Est-ce que les attentats de 2015-2016 et le contexte actuel (état d’urgence) ont changé votre façon d’exercer votre mandat? et votre façon d’envisager la politique?

Au-delà des préoccupations en matière de sécurité, la crise que nous connaissons rend encore plus indispensable de rassembler tous les habitants de notre ville, en évitant les divisions, les amalgames injustes et la désunion. C'est ce que visent clairement les terroristes qui nous frappent: diviser les Français selon qu'ils soient musulmans ou non. C'est pourquoi je pense qu'il est absolument dans mon rôle de maire de participer activement au dialogue entre tous les Carolomacériens, quelle que soit leur religion, leur origine ou leur couleur de peau. Personne n'est au dessus des lois dans notre république, mais personne ne doit être entre en-dessous non plus.

Quelle est votre position d’ailleurs sur les débats actuels entre la gauche et la droite?

Je trouve légitime qu'il y ait un débat sur les meilleurs moyens de combattre le terrorisme. On est encore en démocratie que je sache. Après l'assassinat du père Hamel à Saint-Etienne du Rouvray, j'ai exprimé l'impatience qui est celle de nombreux Français de voir l’État s'engager plus puissamment dans le suivi et la neutralisation des terroristes potentiels (dans une publication Facebook, le maire de Charleville exprimait sa lassitude des jours de deuil et des minutes de silences post attentats et appelait à une action ferme du gouvernement, NDLR). Il ne s'agit pas de choisir entre la sécurité et l'état de droit, comme certains le prétendent, mais de donner aux forces de l'ordre les moyens et la capacité d'être plus efficaces encore dans la lutte contre la radicalisation.

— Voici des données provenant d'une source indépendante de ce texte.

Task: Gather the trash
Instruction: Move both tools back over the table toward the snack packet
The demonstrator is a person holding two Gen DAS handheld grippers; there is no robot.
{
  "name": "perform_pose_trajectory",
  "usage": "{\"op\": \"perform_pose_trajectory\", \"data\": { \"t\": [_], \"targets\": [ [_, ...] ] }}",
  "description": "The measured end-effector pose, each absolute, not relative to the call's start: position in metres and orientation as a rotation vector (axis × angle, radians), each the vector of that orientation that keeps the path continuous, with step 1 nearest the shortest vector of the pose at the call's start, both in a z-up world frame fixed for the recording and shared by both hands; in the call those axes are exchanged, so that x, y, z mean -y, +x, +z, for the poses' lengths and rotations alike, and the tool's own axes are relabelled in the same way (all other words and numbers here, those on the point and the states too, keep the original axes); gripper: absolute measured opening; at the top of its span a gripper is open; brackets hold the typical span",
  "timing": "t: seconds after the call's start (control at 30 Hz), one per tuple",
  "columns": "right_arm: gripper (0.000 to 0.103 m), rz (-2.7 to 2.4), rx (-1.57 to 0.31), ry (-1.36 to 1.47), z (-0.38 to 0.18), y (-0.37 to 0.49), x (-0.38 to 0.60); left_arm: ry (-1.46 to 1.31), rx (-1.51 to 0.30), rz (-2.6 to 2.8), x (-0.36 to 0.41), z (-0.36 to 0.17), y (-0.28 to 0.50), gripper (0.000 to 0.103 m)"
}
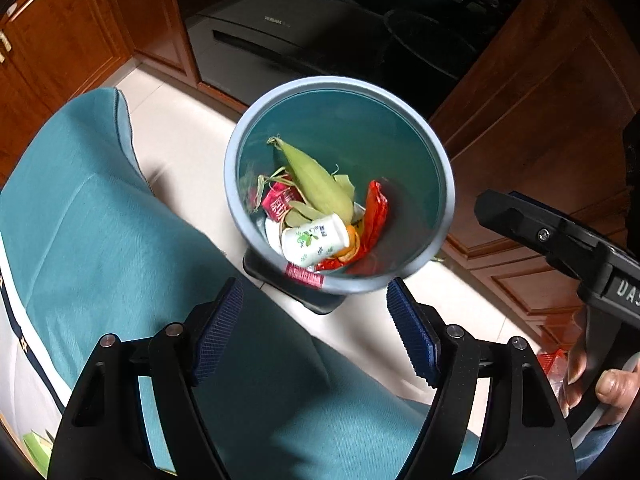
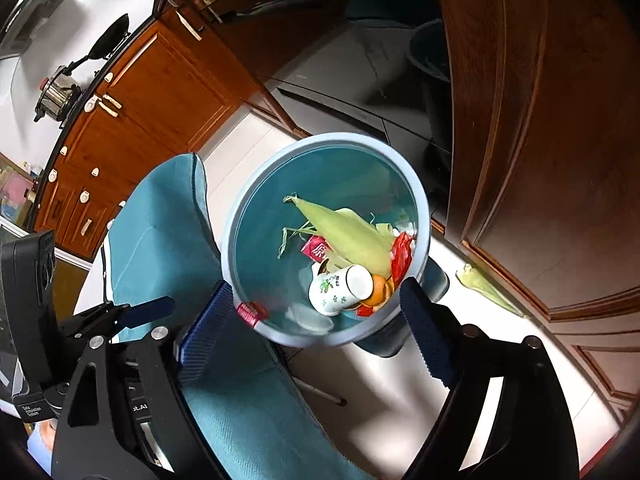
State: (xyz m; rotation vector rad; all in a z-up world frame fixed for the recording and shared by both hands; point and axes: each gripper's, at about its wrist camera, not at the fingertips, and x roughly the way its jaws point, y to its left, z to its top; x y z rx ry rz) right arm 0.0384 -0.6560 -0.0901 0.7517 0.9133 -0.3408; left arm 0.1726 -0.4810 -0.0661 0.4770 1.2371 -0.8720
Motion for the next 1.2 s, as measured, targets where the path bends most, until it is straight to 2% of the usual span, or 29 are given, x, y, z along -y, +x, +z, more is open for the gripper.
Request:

Quelles solutions prônez-vous pour lutter contre la menace terroriste?

Nous pouvons installer des barrières devant quantité d'établissements ou de lieux recevant du public. Nous le faisons. Mais face à des terroristes kamikazes, ce sont objectivement des protections tout à fait relatives. Nous le savons, la clé du combat qui nous oppose aux djihadistes, c'est d'identifier les terroristes potentiels, au moyen d'un important travail de renseignement impliquant notamment des écoutes et une forte surveillance sur Internet. Nous avons commencé à le faire. Amplifions ce travail! Et donnons-nous vraiment les moyens de contrôler effectivement tous ceux qui font par exemple l'objet d'une fiche S ou qui mériteraient d'en avoir une. Il ne s'agit tout au plus que de quelques milliers d'individus. Et je crois indispensable, si les risques le justifient, de pouvoir assigner à résidence ou placer en rétention ceux qui présentent les plus forts signes de radicalisation. La 5ème République a su dans le passé surmonter d'autres moments difficiles (guerre d'Algérie, OAS...) sans jamais renier ses principes. Nous pouvons le faire aussi, mais nous n'avons pas le droit de refuser ce combat. Nous ne l'éviterons pas de toute façon.